TASK DESCRIPTION =>
Scan the records for the word "that". Return each line where it is found.

[INPUT DATA Boundary: Start]

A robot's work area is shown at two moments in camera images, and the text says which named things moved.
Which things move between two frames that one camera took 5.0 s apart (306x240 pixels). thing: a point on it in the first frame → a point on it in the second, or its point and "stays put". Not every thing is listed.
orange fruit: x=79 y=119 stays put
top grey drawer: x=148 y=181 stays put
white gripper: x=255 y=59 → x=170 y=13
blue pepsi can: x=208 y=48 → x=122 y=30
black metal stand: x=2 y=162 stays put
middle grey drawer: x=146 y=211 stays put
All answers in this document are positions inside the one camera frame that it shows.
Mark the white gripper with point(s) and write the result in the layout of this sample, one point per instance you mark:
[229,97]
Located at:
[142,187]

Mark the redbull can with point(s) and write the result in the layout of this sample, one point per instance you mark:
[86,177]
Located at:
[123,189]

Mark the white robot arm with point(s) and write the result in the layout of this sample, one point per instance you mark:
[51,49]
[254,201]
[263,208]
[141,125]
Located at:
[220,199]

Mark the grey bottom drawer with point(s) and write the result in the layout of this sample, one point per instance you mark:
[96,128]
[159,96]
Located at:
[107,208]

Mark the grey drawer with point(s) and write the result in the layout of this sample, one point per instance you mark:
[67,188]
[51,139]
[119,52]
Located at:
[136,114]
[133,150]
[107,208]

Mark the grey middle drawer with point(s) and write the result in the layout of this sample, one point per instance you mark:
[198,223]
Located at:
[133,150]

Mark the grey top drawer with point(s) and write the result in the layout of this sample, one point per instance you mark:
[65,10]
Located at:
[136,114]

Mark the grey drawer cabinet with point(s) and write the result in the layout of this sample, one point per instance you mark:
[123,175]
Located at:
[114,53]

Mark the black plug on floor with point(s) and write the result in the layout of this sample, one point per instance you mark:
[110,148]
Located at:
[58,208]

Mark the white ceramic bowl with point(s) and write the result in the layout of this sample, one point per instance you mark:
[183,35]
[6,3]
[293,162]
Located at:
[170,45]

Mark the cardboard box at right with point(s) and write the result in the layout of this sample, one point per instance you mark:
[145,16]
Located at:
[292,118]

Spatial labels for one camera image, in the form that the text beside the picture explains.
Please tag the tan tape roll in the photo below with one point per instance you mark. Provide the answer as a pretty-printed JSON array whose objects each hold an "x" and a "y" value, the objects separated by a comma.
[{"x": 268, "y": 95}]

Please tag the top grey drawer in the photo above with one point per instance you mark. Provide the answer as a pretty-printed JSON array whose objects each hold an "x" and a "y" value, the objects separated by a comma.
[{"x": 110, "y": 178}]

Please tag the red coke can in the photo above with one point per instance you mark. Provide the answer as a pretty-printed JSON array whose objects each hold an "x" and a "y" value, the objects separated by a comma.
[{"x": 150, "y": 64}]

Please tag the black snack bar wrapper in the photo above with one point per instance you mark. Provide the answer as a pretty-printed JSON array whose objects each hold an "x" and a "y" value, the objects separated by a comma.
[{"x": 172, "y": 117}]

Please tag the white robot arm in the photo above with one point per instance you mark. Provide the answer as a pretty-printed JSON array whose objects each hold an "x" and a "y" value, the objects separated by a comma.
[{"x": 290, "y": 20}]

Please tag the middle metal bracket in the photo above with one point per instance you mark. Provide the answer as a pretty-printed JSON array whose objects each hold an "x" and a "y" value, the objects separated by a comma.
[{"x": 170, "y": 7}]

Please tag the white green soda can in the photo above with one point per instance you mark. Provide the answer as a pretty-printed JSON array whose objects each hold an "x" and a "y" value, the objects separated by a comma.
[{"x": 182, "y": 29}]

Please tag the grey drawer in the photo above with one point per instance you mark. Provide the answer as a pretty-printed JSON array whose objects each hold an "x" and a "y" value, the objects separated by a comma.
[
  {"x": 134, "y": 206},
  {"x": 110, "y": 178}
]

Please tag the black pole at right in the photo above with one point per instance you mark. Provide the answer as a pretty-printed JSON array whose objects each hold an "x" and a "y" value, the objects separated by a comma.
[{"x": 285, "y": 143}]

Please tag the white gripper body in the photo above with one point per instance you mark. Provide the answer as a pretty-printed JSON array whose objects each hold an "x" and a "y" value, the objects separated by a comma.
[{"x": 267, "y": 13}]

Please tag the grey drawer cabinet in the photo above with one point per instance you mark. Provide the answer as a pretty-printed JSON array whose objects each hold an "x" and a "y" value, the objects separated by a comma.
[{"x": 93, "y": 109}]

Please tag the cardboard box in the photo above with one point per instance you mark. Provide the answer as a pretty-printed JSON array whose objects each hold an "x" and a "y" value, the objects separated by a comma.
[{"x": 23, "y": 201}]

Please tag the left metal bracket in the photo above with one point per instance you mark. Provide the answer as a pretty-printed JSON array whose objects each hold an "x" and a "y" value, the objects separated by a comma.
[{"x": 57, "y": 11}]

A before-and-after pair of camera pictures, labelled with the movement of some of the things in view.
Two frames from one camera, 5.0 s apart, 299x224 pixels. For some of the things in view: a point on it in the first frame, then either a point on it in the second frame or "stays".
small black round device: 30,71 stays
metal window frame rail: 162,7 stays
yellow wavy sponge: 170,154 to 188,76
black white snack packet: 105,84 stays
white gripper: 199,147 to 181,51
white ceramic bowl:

[INPUT DATA Boundary: End]

ANSWER TO THE EXERCISE =>
Which things move between two frames that one camera took 5.0 s apart (306x240 pixels). thing: a point on it in the first frame → a point on it in the second, or its point and "stays put". Not every thing is listed.
All answers in this document are positions inside the one camera frame that it shows.
Spatial labels for one camera image, in the form that the text beside the picture explains.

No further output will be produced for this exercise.